Affectionately named “Fred and Ginger,” the Dancing House is a double structure (resembling a dancing couple) built in New Baroque style. The structures, which are a mix of wavy concrete panels and glass, house a restaurant and an observation deck with great views of the Vltava River.
Czechia’s largest museum is home to major collections of minerals, zoological specimens, historical items connected to the history of Czechoslovakia, and an impressive number of ethnographic items. The main museum building is located at the top of Wenceslas Square, but there are several smaller buildings spread throughout the city and focusing on specific topics.
Naplavka is a riverbank area that has become Prague’s hipster hangout. From weekend farmer’s markets to food festivals to live music, this is one of Prague’s most happening spots year round. During the warmer months, there’s also a Saturday flea market on top of a boat here.
Located right under Charles Bridge, Kampa Island is home to a museum of modern art, David Černý’s giant sculptures of crawling babies, and the Werich Villa, the former home of Czech actor Jan Werich. The Lennon Wall – a memorial wall where everybody is allowed to add words or art – is also located here. The artificial Devil’s Stream canal cuts through the island and allows for short but picturesque boat rides.

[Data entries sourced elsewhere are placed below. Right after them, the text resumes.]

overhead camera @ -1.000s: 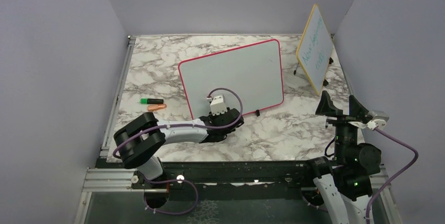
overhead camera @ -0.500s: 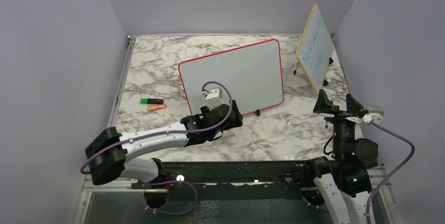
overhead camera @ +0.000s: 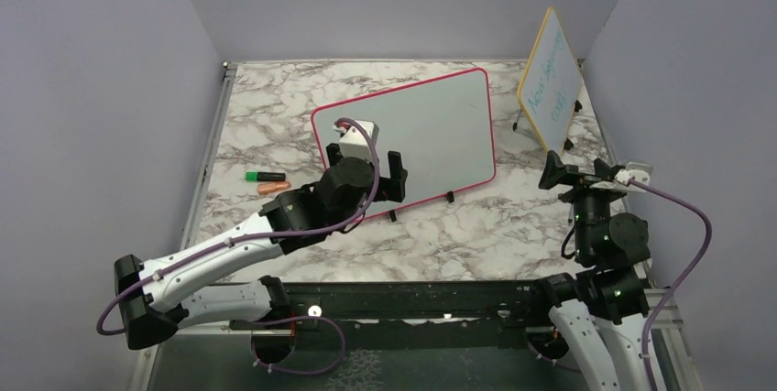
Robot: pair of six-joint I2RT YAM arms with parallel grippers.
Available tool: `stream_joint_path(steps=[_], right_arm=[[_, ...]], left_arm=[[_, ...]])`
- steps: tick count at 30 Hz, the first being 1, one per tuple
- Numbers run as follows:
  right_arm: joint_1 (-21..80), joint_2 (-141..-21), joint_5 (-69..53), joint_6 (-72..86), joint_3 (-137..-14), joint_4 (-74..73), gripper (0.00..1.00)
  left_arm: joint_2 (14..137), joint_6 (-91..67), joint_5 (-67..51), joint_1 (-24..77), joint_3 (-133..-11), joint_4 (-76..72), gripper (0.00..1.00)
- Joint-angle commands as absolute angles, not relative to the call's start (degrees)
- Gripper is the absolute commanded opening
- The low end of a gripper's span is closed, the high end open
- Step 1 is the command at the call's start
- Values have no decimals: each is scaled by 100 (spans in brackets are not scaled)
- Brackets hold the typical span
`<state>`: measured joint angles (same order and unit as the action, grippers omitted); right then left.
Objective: Write a sentence on the whiteboard
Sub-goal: Move the whiteboard to the center of the board, then open the whiteboard marker at the center of the board.
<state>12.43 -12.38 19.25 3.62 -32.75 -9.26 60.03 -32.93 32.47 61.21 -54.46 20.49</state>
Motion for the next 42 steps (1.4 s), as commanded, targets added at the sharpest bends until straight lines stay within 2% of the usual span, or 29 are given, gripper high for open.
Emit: stream_joint_path(steps=[1, 8, 11, 22, 29, 33, 42], right_arm=[[1283, -1568, 2221, 450, -3609, -1332, 100], [1283, -2543, 2666, 740, -4018, -2106, 100], [1283, -3336, 3009, 1130, -4475, -2801, 99], [1146, -4754, 3539, 1841, -4691, -3197, 100], [-570, -5413, 2052, 2069, -4632, -2927, 100], [-1463, -5875, 1273, 2214, -4510, -2719, 100], [-1942, -7098, 1238, 2361, -4543, -2520, 99]], left_arm=[[5700, -1870, 3582, 5968, -6095, 2357, 99], [5244, -924, 4165, 5734, -6410, 2364, 99], [4892, -773, 4327, 5668, -6242, 2299, 99], [3644, -589, 4233, 5124, -5371, 1655, 99], [3376, -1122, 3240, 3909, -4985, 1462, 99], [3325, -1168, 3178, 3744, -4897, 1441, 99], [3045, -1173, 3239, 3674, -4699, 1399, 99]])
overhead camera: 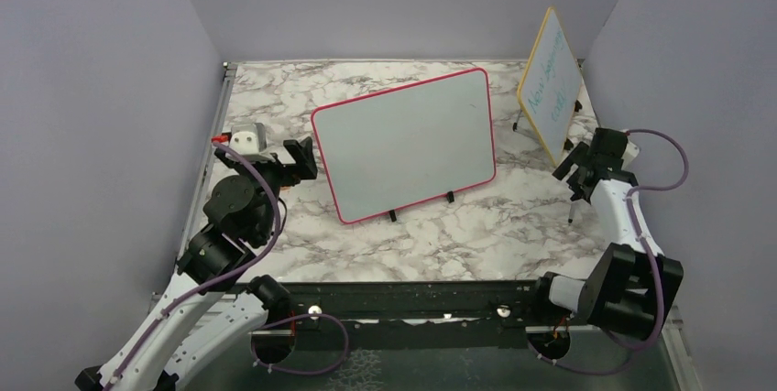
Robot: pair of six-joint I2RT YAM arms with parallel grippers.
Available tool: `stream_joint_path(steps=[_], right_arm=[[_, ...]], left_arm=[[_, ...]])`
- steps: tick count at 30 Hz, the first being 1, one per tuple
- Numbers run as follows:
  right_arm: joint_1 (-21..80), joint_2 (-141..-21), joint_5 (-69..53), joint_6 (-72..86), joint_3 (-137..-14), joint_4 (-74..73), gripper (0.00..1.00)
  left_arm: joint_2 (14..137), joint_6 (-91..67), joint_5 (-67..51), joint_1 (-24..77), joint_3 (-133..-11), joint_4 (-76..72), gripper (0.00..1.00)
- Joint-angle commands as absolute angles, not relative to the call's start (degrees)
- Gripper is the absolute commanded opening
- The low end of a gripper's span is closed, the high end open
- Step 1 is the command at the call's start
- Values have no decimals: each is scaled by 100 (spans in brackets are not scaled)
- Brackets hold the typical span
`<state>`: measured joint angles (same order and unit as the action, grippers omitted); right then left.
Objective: Write a sentence on the whiteboard
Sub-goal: Open the whiteboard marker at the center of the board.
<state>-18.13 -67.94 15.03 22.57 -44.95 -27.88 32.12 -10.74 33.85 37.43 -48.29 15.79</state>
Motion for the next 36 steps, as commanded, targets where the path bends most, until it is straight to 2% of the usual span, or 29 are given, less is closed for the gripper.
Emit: stream_joint_path(steps=[1, 5, 14, 20, 29, 36], right_arm=[[-1976, -7204, 1239, 2340, -4537, -2474, 98], [-2028, -7688, 1344, 2215, -4593, -2400, 93], [-2095, -8476, 1164, 2050, -4644, -2219, 66], [-2109, -8847, 1031, 1995, -4616, -2057, 58], [-2109, -9037, 746, 1969, -4613, -2120, 32], [-2110, -8838, 471, 2003, -4474, -2128, 6]], left_arm=[[3007, -1182, 3247, 3666, -4657, 1371, 99], [2882, -1110, 3247, 3642, -4543, 1257, 99], [2785, -1123, 3207, 3596, -4348, 1059, 99], [2787, -1205, 3228, 3528, -4359, 1130, 99], [2784, -1159, 2906, 3454, -4359, 1133, 99], [2803, -1087, 2571, 3430, -4388, 1136, 99]])
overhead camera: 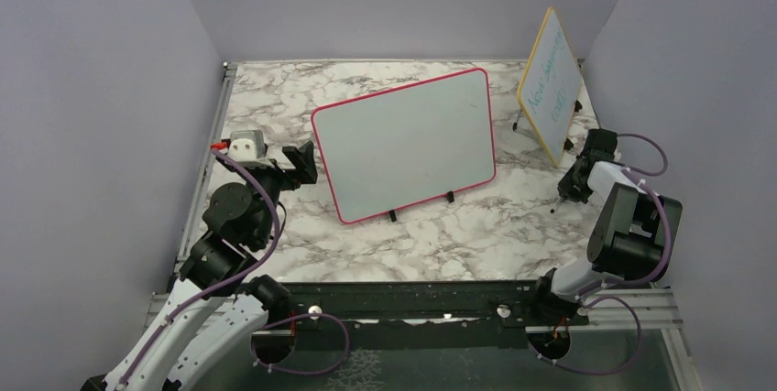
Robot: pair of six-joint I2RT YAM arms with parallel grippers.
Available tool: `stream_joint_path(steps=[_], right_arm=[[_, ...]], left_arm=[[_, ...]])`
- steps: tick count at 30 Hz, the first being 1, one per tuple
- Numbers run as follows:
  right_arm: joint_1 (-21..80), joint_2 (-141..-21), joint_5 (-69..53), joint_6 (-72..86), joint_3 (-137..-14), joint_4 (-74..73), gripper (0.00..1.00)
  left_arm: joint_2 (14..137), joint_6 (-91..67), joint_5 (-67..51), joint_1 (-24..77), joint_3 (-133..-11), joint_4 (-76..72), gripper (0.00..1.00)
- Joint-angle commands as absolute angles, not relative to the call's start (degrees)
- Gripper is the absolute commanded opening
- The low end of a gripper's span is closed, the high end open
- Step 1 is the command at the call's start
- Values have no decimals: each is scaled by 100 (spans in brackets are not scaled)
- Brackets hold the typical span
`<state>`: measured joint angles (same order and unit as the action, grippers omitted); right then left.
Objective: Write a sentence on the whiteboard
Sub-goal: Open the whiteboard marker at the center of the board.
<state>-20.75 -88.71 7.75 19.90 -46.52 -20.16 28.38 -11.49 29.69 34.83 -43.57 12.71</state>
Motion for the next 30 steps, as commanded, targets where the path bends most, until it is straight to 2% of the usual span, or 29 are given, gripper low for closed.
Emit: stream_joint_path(steps=[1, 4, 17, 21, 30], right_arm=[[-2109, -8784, 396, 1998, -4433, -2119, 4], [-2101, -8586, 74, 1954, -4273, -2094, 1], [-1998, -6647, -1548, 1835, -3544, -2445, 1], [-1596, -5906, -1917, 1968, -3665, -2654, 1], [-255, -5179, -2143, 1723, -4362, -3337, 1]], left_arm=[[2819, -1089, 2502, 3421, -4378, 1113, 99], [2830, -1083, 2266, 3406, -4332, 1038, 99], [3120, -1003, 1079, 3298, -4284, 827, 99], [3414, -1070, 487, 3262, -4397, 823, 99], [4288, -1198, -596, 3232, -4792, 955, 99]])
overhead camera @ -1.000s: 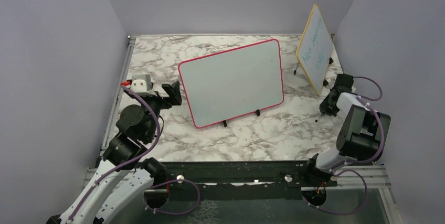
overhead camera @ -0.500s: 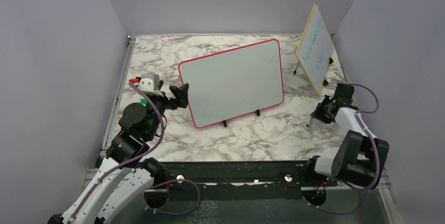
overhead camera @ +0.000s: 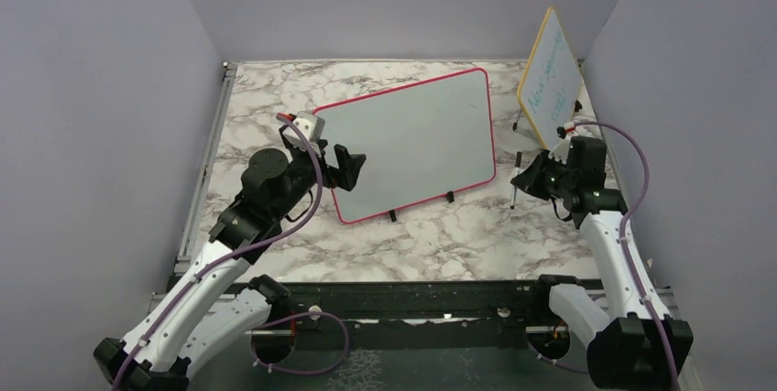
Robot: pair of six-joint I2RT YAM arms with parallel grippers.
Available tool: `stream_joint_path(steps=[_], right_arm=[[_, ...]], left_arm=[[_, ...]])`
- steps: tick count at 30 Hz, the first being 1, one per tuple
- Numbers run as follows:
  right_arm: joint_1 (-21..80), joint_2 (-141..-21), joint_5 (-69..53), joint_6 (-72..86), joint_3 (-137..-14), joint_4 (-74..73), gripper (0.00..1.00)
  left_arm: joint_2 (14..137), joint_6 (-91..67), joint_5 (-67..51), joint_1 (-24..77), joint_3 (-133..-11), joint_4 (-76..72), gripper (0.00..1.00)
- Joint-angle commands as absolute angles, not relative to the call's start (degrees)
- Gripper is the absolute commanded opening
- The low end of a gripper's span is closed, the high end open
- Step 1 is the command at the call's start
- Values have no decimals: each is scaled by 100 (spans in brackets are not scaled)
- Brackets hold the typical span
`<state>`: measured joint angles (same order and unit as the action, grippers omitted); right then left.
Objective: Write a sentence on the whiteboard
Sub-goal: Open the whiteboard marker at the center of the board.
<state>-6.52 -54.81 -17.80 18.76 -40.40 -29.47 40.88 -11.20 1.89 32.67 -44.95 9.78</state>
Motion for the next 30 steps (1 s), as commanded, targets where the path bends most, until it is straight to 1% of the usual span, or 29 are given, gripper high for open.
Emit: stream_joint_path(steps=[1, 7, 11, 13, 18, 20, 25, 30], right_arm=[[-110, -5128, -2186, 1657, -4441, -3372, 1], [507, -5188, -2629, 1156, -4892, -3473, 0], [882, -5486, -3275, 1010, -4905, -3139, 0], [1167, -5609, -3305, 954, -4946, -2942, 1], [1771, -6159, -3769, 640, -5280, -2635, 0], [2043, -6396, -3817, 437, -5456, -2600, 0], [2407, -6978, -4564, 56, -5907, -2559, 1], [2732, -7362, -4853, -503, -6372, -2814, 0]], left_arm=[[4348, -1186, -697, 3234, -4814, 936, 99], [4635, -1245, -1039, 3234, -4985, 954, 99], [4821, -1314, -1353, 3234, -5112, 1072, 99], [4939, -1335, -1375, 3232, -5166, 1136, 99], [5496, -1116, -1721, 3234, -5668, 1697, 99], [5679, -1070, -2064, 3234, -5812, 1754, 99], [5991, -1099, -2805, 3234, -5931, 1749, 99], [6178, -972, -3126, 3234, -6064, 1767, 95]])
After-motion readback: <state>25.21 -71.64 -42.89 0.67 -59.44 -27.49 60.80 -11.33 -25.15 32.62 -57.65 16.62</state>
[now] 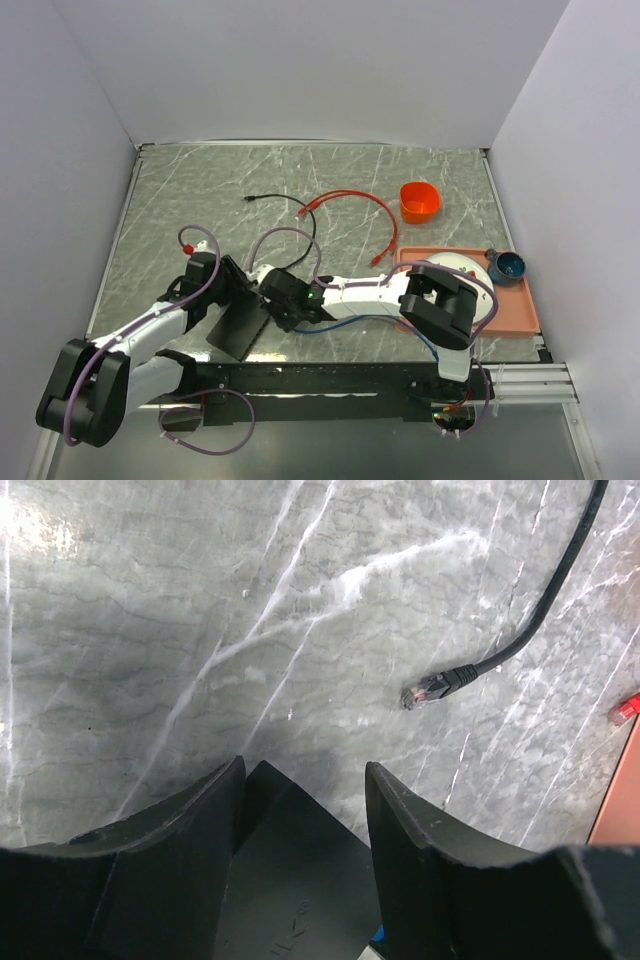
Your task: Insert the plug into the switch port
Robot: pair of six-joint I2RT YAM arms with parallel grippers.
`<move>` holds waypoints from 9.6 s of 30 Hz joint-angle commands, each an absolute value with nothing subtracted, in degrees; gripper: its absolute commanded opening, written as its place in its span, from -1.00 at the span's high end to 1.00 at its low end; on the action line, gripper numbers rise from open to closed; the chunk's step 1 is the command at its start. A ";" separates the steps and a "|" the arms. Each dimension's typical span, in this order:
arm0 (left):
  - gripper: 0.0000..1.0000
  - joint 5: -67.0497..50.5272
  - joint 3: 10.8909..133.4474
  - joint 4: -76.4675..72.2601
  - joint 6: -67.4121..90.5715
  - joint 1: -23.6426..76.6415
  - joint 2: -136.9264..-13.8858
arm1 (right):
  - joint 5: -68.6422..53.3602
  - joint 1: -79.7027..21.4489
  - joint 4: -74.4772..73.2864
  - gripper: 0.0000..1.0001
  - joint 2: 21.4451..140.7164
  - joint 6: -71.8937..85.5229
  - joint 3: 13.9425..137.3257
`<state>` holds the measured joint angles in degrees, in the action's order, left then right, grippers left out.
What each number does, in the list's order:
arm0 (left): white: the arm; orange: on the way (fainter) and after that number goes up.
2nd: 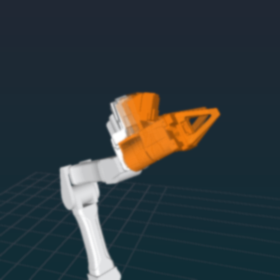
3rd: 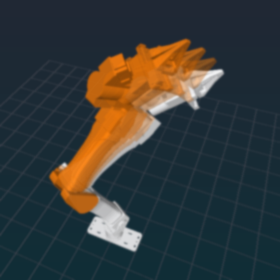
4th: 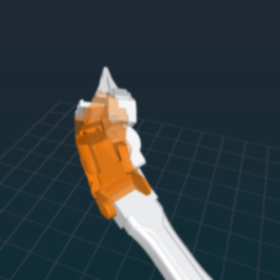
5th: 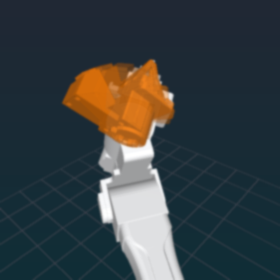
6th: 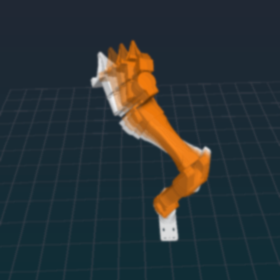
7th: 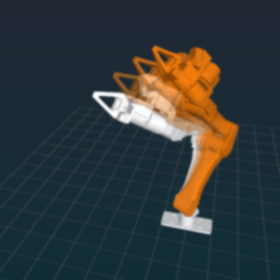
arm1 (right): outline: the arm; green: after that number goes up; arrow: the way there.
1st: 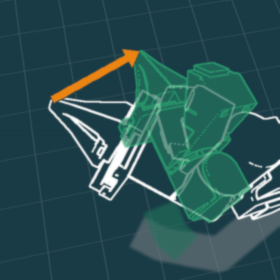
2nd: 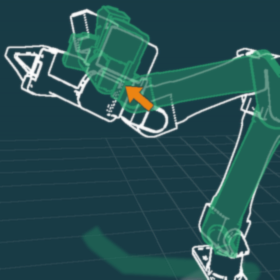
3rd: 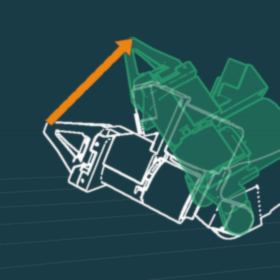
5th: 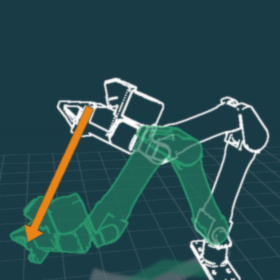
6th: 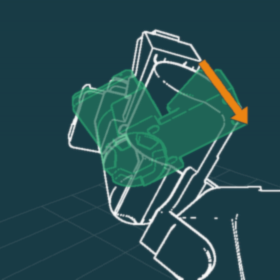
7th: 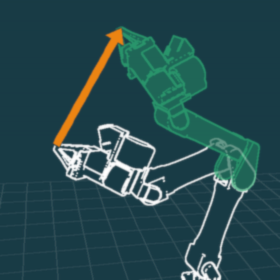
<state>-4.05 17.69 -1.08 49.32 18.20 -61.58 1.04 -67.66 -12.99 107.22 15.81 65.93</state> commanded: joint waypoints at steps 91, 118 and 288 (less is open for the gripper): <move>-0.15 17.22 46.93 4.92 28.48 39.37 -95.71 | 3.52 -44.74 -4.13 -0.75 56.86 26.54 33.75; 0.99 -10.25 63.02 17.06 20.92 42.10 -78.06 | -10.10 -43.86 1.76 -0.76 39.30 7.56 32.86; -0.61 8.70 41.06 23.82 42.80 20.58 -70.05 | -18.81 -54.48 1.93 1.00 61.23 5.36 39.90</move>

St. Vitus Cathedral is the largest church in the country and one of the most impressive examples of Gothic architecture in Prague. Located within the grounds of Prague Castle, the 14th-century church houses the small Chapel of St. Wenceslas, as well as the Czech Crown Jewels, which are only shown to the public once every eight years.
A large park along the Vltava River, Letná is home to Prague’s most famous beer garden, as well as a giant metronome and Europe’s oldest functioning carousel. A popular place for picnics, the park also hosts several music festivals throughout the year.
Actually a boulevard despite its name, Wenceslas Square is one of Prague’s most popular shopping streets. Wenceslas Monument, at the top of the street, is a popular meeting point and the place where Czechoslovakia’s proclamation of independence was read in 1918.
The largest Jewish cemetery in Europe is part of the Jewish Museum in Prague. Most of the tombs here date from between the 15th and 18th century. Important religious figures are buried here, but the cemetery is better known for its unique density, with old wooden gravestones and stone gravestones sitting very close together.
Often named as one of the most beautiful libraries in the world, this Baroque library dates back to the 18th century and houses over 20,000 books. Just as famous as the books are the beautiful original frescoes adorning the walls and the antique astronomical clocks.
A small private museum dedicated to chronicling life in Communist times, this museum holds small collections of everyday objects, as well as made up rooms representing schoolrooms, shops of the time, and even an interrogation room. Photographs, historical documents and military apparel are also available.
Once considered an eyesore, the 216-meter-tall TV tower became an iconic part of Prague thanks to the addition of giant sculptures created by famous Czech sculptor David Černý’s – you can see three of the babies up close if you visit Kampa Island. The tower has a restaurant – famous for its breakfast and cocktails – at the top. The tower is also famous for being home to a one-room hotel that you can book all to yourself to enjoy incredible views of Prague.
Old Town Hall is a unique building made up of several small houses, with the earliest parts dating back to the 1300s. In addition to the many chambers and rooms inside (many of which hold photographs and small exhibits), the Hall is also home to a 15th-century chapel.